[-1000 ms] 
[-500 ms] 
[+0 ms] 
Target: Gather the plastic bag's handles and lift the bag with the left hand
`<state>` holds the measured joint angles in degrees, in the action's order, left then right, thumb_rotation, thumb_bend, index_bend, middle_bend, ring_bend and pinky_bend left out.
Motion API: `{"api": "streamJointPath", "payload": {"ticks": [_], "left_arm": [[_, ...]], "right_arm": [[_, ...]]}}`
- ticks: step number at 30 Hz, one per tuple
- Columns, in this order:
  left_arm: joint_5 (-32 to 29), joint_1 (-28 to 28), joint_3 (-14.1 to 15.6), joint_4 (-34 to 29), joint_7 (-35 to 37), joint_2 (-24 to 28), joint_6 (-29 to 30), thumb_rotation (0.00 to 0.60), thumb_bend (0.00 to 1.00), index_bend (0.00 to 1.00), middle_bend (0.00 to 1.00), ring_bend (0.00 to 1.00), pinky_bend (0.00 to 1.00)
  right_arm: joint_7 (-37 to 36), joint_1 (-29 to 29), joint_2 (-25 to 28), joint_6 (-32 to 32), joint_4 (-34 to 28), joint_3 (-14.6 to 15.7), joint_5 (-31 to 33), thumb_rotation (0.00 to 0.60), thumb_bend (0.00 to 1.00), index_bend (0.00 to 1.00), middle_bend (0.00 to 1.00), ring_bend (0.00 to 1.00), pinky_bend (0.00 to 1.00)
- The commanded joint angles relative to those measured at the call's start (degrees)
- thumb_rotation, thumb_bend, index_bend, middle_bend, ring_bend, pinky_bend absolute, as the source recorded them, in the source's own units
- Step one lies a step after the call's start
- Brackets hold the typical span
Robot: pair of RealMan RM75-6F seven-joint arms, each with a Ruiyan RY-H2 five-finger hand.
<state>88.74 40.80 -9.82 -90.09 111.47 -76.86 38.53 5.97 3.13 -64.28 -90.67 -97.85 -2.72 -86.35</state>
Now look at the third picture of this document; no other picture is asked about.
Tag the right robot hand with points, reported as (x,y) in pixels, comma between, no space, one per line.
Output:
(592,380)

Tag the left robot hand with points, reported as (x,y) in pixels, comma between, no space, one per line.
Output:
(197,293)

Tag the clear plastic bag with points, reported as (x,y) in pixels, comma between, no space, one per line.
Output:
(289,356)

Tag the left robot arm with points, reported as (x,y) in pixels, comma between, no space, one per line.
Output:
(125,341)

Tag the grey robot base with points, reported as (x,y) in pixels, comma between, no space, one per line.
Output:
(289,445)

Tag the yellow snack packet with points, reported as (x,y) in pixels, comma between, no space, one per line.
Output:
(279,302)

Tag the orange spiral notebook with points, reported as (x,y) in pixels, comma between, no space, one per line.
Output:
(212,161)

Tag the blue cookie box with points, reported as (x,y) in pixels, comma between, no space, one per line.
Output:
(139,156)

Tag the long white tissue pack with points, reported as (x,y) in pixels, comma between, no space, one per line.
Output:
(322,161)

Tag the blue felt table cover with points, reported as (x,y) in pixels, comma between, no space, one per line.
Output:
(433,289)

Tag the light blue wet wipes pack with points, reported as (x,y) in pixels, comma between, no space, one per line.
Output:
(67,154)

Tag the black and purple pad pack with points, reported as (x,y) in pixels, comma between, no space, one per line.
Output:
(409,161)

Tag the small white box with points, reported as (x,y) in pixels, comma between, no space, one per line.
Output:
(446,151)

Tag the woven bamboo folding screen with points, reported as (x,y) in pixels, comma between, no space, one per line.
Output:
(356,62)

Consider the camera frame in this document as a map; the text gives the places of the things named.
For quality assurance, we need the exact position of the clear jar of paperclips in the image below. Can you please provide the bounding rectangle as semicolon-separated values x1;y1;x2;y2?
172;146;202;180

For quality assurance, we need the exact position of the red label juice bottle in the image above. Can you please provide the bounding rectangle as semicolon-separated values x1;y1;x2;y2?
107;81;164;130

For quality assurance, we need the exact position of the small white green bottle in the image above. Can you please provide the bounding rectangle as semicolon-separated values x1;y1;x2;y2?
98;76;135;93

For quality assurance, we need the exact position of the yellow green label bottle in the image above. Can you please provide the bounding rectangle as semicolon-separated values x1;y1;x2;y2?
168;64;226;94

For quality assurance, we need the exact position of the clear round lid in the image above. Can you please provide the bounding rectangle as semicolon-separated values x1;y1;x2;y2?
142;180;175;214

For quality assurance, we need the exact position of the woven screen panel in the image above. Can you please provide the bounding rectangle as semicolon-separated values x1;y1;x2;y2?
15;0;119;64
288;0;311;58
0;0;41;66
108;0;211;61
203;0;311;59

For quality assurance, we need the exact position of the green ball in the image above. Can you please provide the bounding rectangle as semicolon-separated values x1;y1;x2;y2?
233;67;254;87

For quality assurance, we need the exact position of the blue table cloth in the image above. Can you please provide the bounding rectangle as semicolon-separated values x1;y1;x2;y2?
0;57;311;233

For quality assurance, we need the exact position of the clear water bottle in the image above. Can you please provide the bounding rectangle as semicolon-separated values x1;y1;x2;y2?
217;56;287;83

----

* **WHAT THE TASK REQUIRES**: Down to the last line, restate the records exactly.

* **SOLVED PROBLEM**:
[-1000 ms] 
[-500 ms] 
[+0 ms] 
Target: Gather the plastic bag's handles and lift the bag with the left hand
`<state>` holds the measured joint angles in degrees, in the action's order, left then right, thumb_rotation, thumb_bend, index_bend, middle_bend, ring_bend and pinky_bend left out.
Motion API: `{"api": "streamJointPath", "payload": {"ticks": [_], "left_arm": [[_, ...]], "right_arm": [[_, ...]]}}`
- ticks: step number at 30 Hz, one per tuple
- Columns, in this order:
  left_arm: joint_5 (-32 to 29), joint_1 (-28 to 28), joint_3 (-14.1 to 15.6), joint_4 (-34 to 29), joint_7 (-35 to 37), joint_2 (-24 to 28), joint_6 (-29 to 30), thumb_rotation (0.00 to 0.60), thumb_bend (0.00 to 1.00), index_bend (0.00 to 1.00), middle_bend (0.00 to 1.00), ring_bend (0.00 to 1.00), pinky_bend (0.00 to 1.00)
  right_arm: joint_7 (-37 to 36), joint_1 (-29 to 29), joint_2 (-25 to 28), joint_6 (-32 to 32), joint_4 (-34 to 28), joint_3 (-14.6 to 15.7), joint_5 (-31 to 33), thumb_rotation (0.00 to 0.60), thumb_bend (0.00 to 1.00), index_bend (0.00 to 1.00), middle_bend (0.00 to 1.00), ring_bend (0.00 to 1.00), pinky_bend (0.00 to 1.00)
- The commanded joint angles relative to those measured at the call's start (degrees)
- thumb_rotation, thumb_bend, index_bend, middle_bend, ring_bend, pinky_bend absolute, as the source recorded them, in the source's own units
- Step one lies a step after the call's start
- Brackets hold the typical span
Robot: pair of RealMan RM75-6F seven-joint arms, each with a Ruiyan RY-H2 five-finger hand.
<state>88.74 40.80 -9.82 -90.09 111.47 -76.86 38.53 5.97 3.13 -64.28 -90.67 -97.85 -2.72 -86.35</state>
Now look at the third picture of this document; no other picture is asked about.
Tag the right robot hand with points, reported as (x,y) in pixels, comma between, no space, one per line.
Output:
(592,380)

Tag the left robot hand with points, reported as (x,y) in pixels, comma between, no space, one per line.
Output:
(197,293)

Tag the clear plastic bag with points, reported as (x,y) in pixels, comma between, no space, one per line.
Output:
(289,356)

Tag the left robot arm with points, reported as (x,y) in pixels, comma between, no space, one per line.
Output:
(125,341)

Tag the grey robot base with points, reported as (x,y) in pixels, comma between, no space, one per line.
Output:
(289,445)

Tag the yellow snack packet with points, reported as (x,y) in pixels, comma between, no space, one per line.
Output:
(279,302)

Tag the orange spiral notebook with points, reported as (x,y) in pixels, comma between, no space, one per line.
Output:
(212,161)

Tag the blue cookie box with points, reported as (x,y) in pixels, comma between, no space, one per line.
Output:
(139,156)

Tag the long white tissue pack with points, reported as (x,y) in pixels, comma between, no space, one per line.
Output:
(322,161)

Tag the blue felt table cover with points, reported as (x,y) in pixels, comma between, no space, one per line.
Output:
(433,289)

Tag the light blue wet wipes pack with points, reported as (x,y) in pixels, comma between, no space, one per line.
Output:
(67,154)

Tag the black and purple pad pack with points, reported as (x,y) in pixels, comma between, no space, one per line.
Output:
(409,161)

Tag the small white box with points, reported as (x,y) in pixels, comma between, no space, one per line.
Output:
(446,151)

Tag the woven bamboo folding screen with points, reported as (x,y) in pixels, comma between, no space, one per line.
Output:
(356,62)

Consider the camera frame in this document as a map; the text gives the places of the things named.
For quality assurance, we need the exact position of the clear jar of paperclips in the image below. Can you please provide the bounding rectangle as semicolon-separated values x1;y1;x2;y2?
172;146;202;180

For quality assurance, we need the exact position of the red label juice bottle in the image above. Can you please provide the bounding rectangle as semicolon-separated values x1;y1;x2;y2?
107;81;164;130

For quality assurance, we need the exact position of the small white green bottle in the image above. Can you please provide the bounding rectangle as semicolon-separated values x1;y1;x2;y2?
98;76;135;93

For quality assurance, we need the exact position of the yellow green label bottle in the image above. Can you please provide the bounding rectangle as semicolon-separated values x1;y1;x2;y2?
168;64;226;94

For quality assurance, we need the exact position of the clear round lid in the image above. Can you please provide the bounding rectangle as semicolon-separated values x1;y1;x2;y2?
142;180;175;214

For quality assurance, we need the exact position of the woven screen panel in the image above. Can you please provide the bounding rectangle as semicolon-separated values x1;y1;x2;y2?
15;0;119;64
288;0;311;58
0;0;41;66
108;0;211;61
203;0;311;59

For quality assurance, we need the exact position of the green ball in the image above. Can you please provide the bounding rectangle as semicolon-separated values x1;y1;x2;y2?
233;67;254;87

For quality assurance, we need the exact position of the blue table cloth in the image above. Can you please provide the bounding rectangle as semicolon-separated values x1;y1;x2;y2?
0;57;311;233

For quality assurance, we need the exact position of the clear water bottle in the image above. Can you please provide the bounding rectangle as semicolon-separated values x1;y1;x2;y2?
217;56;287;83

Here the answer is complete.